● **Required action**: Read through the entries below and return each line with the word "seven".

● **Data for review**:
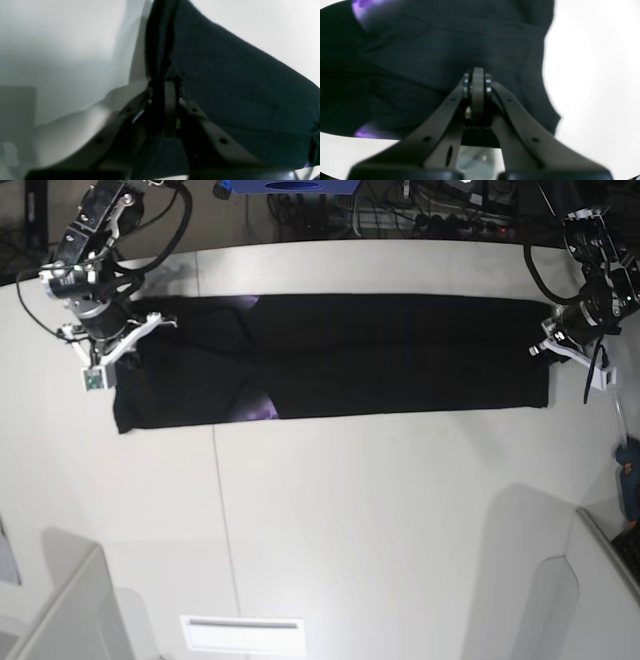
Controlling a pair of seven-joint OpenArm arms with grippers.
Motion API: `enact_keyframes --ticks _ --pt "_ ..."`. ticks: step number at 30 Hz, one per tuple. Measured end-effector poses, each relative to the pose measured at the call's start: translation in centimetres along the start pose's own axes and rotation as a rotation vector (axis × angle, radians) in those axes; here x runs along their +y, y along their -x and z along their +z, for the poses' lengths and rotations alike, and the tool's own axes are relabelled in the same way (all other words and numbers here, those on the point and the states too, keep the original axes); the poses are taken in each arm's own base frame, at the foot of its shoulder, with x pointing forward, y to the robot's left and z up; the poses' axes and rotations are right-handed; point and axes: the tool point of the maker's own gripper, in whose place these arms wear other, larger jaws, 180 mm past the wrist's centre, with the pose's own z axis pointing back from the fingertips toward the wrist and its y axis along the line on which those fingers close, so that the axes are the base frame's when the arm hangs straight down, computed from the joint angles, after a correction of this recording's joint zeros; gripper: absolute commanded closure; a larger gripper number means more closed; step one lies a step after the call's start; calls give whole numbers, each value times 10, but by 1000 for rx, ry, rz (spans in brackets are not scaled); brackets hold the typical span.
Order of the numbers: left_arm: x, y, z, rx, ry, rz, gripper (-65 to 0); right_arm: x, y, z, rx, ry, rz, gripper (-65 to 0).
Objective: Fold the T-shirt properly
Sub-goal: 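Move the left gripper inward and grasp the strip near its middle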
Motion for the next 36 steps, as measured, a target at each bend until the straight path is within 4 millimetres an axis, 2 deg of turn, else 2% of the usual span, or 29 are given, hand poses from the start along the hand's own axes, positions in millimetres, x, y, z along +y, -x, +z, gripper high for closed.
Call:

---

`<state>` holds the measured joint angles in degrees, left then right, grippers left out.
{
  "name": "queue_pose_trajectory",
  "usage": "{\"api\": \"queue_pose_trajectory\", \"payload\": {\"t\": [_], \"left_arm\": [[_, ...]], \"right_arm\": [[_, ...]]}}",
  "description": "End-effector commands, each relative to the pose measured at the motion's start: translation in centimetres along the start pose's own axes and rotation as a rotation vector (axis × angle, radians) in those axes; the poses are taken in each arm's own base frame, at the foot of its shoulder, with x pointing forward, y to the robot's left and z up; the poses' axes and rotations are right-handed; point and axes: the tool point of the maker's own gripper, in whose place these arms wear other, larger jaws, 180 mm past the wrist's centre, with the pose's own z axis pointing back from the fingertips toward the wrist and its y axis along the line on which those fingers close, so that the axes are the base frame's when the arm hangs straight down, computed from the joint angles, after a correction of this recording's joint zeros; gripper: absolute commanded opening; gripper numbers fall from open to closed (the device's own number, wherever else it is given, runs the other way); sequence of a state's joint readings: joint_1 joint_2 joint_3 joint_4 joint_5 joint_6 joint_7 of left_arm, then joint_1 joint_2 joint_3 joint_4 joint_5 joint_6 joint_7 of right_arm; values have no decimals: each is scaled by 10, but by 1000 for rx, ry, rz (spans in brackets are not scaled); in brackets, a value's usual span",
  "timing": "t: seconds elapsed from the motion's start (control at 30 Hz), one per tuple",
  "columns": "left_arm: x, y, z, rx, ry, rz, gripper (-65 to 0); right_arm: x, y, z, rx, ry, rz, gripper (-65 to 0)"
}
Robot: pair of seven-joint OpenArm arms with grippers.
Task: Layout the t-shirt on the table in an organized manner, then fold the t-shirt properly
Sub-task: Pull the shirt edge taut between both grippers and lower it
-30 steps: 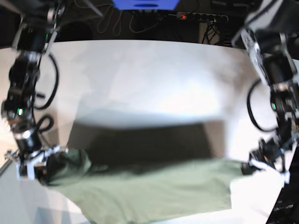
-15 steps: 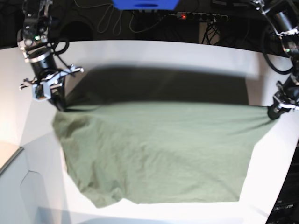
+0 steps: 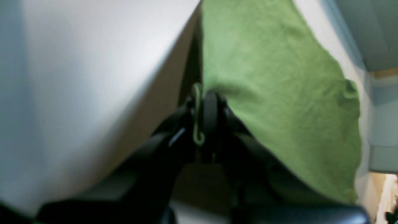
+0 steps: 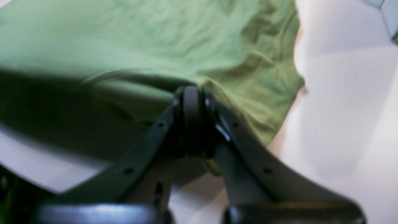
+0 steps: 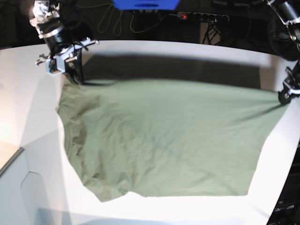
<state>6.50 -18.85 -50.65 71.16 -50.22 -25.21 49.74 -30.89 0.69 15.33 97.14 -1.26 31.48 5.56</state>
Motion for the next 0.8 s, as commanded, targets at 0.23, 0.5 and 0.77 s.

● **Result**:
Controlling a pair of seven-joint OpenArm arms with grippers.
Robot: pair of seven-joint OpenArm arms with grippers.

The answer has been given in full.